Lewis Hamilton has promised to bounce back from his qualifying mistake by winning Sunday’s German Grand Prix to remain in charge of the Formula One World Championship.
Hamilton has won five of the last six grands prix to overturn a 43-point deficit to his title rival Nico Rosberg.
But the defending champion, now six points ahead of Rosberg, will start Sunday’s race from second on the grid after a crucial error in qualifying paved the way for his Mercedes team-mate to claim pole position.
“I’m not down as I have got a race to win,” said Hamilton. “When any of you guys are p***** off with your own performance you are not happy, so it is not an emotional game.
“I brought it to qualifying, I was quickest at the end, and I didn’t deliver so that is something I have to handle and deal with. There is nothing I can do about the past, I am moving forward, and tomorrow I can make a difference, so I will.”
Hamilton, despite being slower than Rosberg in all three practice sessions here in Hockenheim, appeared likely to snatch pole away from his team-mate. But the British driver made a small mistake at the hairpin on his final timed run.
A naturally disappointed Hamilton added: “My mechanics are hoping to get pole. I have got my engineers here who work until 2am every night, so it is a lot of weight when you don’t deliver in the way they have delivered.”

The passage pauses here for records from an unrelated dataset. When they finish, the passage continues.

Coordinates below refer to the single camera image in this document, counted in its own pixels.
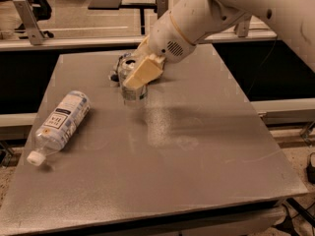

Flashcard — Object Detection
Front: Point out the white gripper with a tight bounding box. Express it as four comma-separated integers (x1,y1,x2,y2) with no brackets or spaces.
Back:
123,0,230,89

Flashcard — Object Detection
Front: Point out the silver 7up soda can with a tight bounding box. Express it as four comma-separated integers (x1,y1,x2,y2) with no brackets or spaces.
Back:
117,56,148,107

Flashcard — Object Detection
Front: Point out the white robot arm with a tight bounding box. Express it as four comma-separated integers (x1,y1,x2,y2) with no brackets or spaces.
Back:
123,0,315,89

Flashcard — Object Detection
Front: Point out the blue chip bag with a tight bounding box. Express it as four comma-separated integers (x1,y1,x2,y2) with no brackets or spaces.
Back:
108,52,131,88

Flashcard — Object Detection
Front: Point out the clear plastic water bottle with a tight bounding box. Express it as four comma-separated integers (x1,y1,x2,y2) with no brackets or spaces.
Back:
27,90,91,166

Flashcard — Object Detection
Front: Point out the middle metal rail bracket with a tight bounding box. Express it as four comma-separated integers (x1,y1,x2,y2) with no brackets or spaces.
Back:
157,0,168,18

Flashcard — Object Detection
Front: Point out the metal rail bracket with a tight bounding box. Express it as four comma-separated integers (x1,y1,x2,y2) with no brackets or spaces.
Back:
157,0,168,18
13,0,44,45
233,16,251,37

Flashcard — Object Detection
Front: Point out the right metal rail bracket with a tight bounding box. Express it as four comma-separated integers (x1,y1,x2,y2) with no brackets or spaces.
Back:
233,16,251,37

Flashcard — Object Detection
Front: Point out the left metal rail bracket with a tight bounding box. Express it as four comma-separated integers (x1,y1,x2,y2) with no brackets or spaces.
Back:
13,0,44,45

Rosberg will start ahead of Hamilton for a second consecutive weekend, but while the Briton beat his team-mate on the run down to turn one in Hungary last Sunday, a shorter start here, ensures a repeat scenario is rather less likely.
Indeed, should Hamilton want to win, it is probable that he will have to overtake Rosberg at a later stage in the race with the odds of a collision between the pair becoming ever greater.

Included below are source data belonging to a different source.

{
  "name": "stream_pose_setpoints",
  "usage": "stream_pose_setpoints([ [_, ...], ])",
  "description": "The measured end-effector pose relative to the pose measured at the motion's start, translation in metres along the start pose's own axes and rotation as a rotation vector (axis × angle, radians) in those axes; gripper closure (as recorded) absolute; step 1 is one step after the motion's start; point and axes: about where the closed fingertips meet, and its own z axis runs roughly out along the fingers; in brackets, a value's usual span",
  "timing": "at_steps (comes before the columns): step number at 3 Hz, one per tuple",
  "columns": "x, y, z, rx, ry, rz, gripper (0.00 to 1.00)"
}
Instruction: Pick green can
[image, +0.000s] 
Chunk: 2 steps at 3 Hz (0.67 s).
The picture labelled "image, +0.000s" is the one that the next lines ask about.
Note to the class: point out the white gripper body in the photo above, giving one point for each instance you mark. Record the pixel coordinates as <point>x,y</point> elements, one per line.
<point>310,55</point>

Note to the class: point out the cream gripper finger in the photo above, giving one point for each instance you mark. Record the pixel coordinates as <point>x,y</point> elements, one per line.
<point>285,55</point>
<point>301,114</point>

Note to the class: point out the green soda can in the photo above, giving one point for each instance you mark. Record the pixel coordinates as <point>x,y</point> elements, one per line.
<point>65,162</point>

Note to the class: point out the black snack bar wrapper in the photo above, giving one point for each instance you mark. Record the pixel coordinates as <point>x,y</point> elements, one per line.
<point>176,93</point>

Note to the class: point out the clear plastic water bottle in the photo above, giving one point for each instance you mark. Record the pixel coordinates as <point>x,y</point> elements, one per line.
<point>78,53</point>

Formula One is back in Germany – a home race for Mercedes – following a one-year break, but Hamilton will not change his approach even though another crash would provoke huge embarrassment for the sport’s all-conquering team.
“We are paid to do a job,” Hamilton added. “I am going to drive just as I always have in my life. Me, Nico and the team have discussed and learnt from the things in the past so I don’t see tomorrow being an issue for either of us.”
Rosberg was forced to abandon his first timed run in the all-important last phase of qualifying with a minor electronic glitch. He returned to the track to steal pole in front of his home fans.
“It was one of the best-ever laps, especially considering the circumstances,” Rosberg said. “It was very satisfying.”
Daniel Ricciardo and Max Verstappen locked out the second row for Red Bull while Kimi Raikkonen and Sebastian Vettel will start fifth and sixth for Ferrari.
Jenson Button, given the all-clear to race after he was taken to hospital with an eye complaint on Friday night, will line up in 12th on the grid, while his McLaren team-mate Fernando Alonso could manage only 14th. It is a display which is not likely to have pleased the team’s chairman Ron Dennis who arrived in the paddock on Saturday.